## Supplied records
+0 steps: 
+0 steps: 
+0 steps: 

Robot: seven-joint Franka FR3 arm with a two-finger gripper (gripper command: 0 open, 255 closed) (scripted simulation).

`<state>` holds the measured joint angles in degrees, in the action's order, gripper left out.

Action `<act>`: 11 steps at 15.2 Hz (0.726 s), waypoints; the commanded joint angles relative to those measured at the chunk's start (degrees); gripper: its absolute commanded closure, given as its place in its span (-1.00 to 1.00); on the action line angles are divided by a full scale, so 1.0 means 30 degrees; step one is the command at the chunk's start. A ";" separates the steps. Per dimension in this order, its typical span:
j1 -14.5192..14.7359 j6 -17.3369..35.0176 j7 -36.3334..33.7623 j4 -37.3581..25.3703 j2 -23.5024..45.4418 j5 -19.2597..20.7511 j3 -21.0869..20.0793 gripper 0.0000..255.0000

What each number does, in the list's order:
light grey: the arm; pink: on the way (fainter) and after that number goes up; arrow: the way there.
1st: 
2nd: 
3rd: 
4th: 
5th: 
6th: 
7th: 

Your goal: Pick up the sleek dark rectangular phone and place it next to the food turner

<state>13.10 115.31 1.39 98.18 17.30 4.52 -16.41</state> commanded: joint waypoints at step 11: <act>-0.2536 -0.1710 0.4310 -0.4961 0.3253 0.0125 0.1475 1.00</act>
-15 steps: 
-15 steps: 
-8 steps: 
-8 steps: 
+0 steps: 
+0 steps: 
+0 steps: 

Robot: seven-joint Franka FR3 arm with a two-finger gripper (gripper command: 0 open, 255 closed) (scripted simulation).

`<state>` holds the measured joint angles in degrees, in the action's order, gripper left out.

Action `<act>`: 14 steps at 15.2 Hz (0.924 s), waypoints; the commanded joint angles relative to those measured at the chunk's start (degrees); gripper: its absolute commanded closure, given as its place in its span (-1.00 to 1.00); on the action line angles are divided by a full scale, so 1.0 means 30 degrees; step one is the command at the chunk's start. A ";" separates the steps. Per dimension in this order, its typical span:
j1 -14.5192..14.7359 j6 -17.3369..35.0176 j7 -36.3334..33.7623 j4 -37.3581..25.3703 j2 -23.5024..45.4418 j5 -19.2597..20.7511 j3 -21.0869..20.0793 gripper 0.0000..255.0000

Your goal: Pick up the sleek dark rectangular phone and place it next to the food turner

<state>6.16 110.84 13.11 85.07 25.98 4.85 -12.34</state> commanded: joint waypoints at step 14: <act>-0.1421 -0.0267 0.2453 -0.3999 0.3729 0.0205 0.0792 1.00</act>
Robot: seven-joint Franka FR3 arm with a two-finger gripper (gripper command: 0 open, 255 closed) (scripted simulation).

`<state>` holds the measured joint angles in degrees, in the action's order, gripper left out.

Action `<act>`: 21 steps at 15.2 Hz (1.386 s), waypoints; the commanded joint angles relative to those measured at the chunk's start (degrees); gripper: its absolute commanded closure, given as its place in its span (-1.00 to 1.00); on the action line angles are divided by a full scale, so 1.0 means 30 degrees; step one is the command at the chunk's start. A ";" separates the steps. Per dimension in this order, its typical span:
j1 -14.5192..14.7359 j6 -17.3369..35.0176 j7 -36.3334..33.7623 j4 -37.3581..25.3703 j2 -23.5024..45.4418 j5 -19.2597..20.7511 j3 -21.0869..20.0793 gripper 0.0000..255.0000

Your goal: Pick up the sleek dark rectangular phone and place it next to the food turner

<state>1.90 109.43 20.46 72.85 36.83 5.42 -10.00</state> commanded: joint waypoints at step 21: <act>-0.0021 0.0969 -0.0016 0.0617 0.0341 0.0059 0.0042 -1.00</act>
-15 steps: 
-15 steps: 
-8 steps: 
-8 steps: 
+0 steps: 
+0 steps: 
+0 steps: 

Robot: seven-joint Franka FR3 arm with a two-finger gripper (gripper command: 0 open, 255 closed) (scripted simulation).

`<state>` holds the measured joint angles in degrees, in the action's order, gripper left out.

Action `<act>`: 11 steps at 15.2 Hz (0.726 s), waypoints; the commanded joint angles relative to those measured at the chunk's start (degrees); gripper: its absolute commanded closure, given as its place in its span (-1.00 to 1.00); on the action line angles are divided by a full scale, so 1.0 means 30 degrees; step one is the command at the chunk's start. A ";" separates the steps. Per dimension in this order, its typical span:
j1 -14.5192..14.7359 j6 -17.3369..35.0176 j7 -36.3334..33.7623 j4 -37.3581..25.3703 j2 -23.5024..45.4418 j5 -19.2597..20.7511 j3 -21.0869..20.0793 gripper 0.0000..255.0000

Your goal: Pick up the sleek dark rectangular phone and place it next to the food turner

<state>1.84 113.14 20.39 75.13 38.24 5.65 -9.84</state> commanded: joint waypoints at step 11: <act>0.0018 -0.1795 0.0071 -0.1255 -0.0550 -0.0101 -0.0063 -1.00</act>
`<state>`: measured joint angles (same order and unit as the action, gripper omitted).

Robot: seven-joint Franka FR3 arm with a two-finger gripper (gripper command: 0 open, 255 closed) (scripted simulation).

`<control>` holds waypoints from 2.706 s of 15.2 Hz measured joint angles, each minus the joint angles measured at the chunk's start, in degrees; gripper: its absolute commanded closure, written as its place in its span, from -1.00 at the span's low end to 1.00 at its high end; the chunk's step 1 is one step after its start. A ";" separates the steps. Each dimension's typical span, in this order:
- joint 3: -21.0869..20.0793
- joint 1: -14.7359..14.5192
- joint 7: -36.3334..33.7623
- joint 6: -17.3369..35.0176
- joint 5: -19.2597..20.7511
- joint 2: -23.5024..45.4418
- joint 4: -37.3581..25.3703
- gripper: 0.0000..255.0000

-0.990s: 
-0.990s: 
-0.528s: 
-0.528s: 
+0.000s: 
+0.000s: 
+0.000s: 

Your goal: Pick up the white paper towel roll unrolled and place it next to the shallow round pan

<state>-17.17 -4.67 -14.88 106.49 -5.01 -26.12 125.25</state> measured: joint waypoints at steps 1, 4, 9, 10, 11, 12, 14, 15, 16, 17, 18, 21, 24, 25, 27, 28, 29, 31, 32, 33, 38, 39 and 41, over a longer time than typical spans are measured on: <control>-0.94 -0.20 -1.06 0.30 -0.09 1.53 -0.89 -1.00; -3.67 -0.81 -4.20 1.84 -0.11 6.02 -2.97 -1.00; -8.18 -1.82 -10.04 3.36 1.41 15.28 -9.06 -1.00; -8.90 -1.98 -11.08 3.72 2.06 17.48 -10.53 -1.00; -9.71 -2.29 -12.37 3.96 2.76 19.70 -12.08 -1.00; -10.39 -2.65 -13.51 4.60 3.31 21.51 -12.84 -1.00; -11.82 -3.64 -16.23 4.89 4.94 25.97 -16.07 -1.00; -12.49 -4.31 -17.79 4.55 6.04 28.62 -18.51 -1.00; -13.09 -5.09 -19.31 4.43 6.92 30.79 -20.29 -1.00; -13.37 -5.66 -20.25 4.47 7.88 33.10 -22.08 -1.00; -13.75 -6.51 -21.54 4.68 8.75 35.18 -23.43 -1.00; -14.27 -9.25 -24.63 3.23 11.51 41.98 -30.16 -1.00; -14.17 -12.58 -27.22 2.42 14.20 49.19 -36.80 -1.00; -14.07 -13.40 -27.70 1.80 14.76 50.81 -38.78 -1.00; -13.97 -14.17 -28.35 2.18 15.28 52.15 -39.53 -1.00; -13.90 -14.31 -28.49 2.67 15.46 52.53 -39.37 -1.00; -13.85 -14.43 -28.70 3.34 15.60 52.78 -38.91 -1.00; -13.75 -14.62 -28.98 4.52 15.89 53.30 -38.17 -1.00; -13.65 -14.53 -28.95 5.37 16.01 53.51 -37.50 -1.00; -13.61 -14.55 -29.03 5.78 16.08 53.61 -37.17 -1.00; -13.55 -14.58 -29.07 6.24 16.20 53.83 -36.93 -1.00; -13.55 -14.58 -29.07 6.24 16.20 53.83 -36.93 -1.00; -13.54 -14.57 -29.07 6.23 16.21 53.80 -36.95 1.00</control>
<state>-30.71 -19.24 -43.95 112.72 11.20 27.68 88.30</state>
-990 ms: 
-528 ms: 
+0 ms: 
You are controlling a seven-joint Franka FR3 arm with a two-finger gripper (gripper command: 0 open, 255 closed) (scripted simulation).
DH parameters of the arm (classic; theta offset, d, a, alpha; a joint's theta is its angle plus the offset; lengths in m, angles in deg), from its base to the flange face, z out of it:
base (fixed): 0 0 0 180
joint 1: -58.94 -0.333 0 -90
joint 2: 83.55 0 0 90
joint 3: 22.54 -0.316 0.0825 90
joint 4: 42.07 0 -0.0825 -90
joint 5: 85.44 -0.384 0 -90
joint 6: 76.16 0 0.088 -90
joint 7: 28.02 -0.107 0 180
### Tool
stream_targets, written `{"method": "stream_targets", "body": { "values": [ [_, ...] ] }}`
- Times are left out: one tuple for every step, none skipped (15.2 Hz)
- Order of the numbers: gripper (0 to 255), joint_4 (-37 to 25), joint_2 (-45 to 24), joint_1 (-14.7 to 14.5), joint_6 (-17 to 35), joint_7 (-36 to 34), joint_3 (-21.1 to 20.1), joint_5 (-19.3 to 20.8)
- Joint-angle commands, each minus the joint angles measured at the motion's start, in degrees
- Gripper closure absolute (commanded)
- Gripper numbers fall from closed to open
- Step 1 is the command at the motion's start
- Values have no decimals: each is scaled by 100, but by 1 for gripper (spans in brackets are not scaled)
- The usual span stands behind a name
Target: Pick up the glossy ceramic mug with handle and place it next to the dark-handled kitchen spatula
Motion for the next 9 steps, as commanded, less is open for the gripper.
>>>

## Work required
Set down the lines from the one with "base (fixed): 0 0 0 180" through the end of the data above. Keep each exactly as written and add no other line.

## The completed task
base (fixed): 0 0 0 180
joint 1: -58.94 -0.333 0 -90
joint 2: 83.55 0 0 90
joint 3: 22.54 -0.316 0.0825 90
joint 4: 42.07 0 -0.0825 -90
joint 5: 85.44 -0.384 0 -90
joint 6: 76.16 0 0.088 -90
joint 7: 28.02 -0.107 0 180
### Tool
stream_targets, written `{"method": "stream_targets", "body": { "values": [ [_, ...] ] }}`
- Times are left out: one tuple for every step, none skipped (15.2 Hz)
- Order of the numbers: gripper (0 to 255), joint_4 (-37 to 25), joint_2 (-45 to 24), joint_1 (-14.7 to 14.5), joint_6 (-17 to 35), joint_7 (-36 to 34), joint_3 (-21.1 to 20.1), joint_5 (-19.3 to 20.8)
- Joint-angle commands, each minus the joint angles measured at the motion's start, in degrees
- Gripper closure absolute (commanded)
- Gripper numbers fall from closed to open
- Step 1 is the command at the motion's start
- Values have no decimals: each is scaled by 100, but by 1 for gripper (spans in brackets are not scaled)
- The usual span stands behind a name
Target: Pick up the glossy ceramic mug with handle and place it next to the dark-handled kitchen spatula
Motion for the next 9 steps, as commanded, less is open for the gripper.
>>>

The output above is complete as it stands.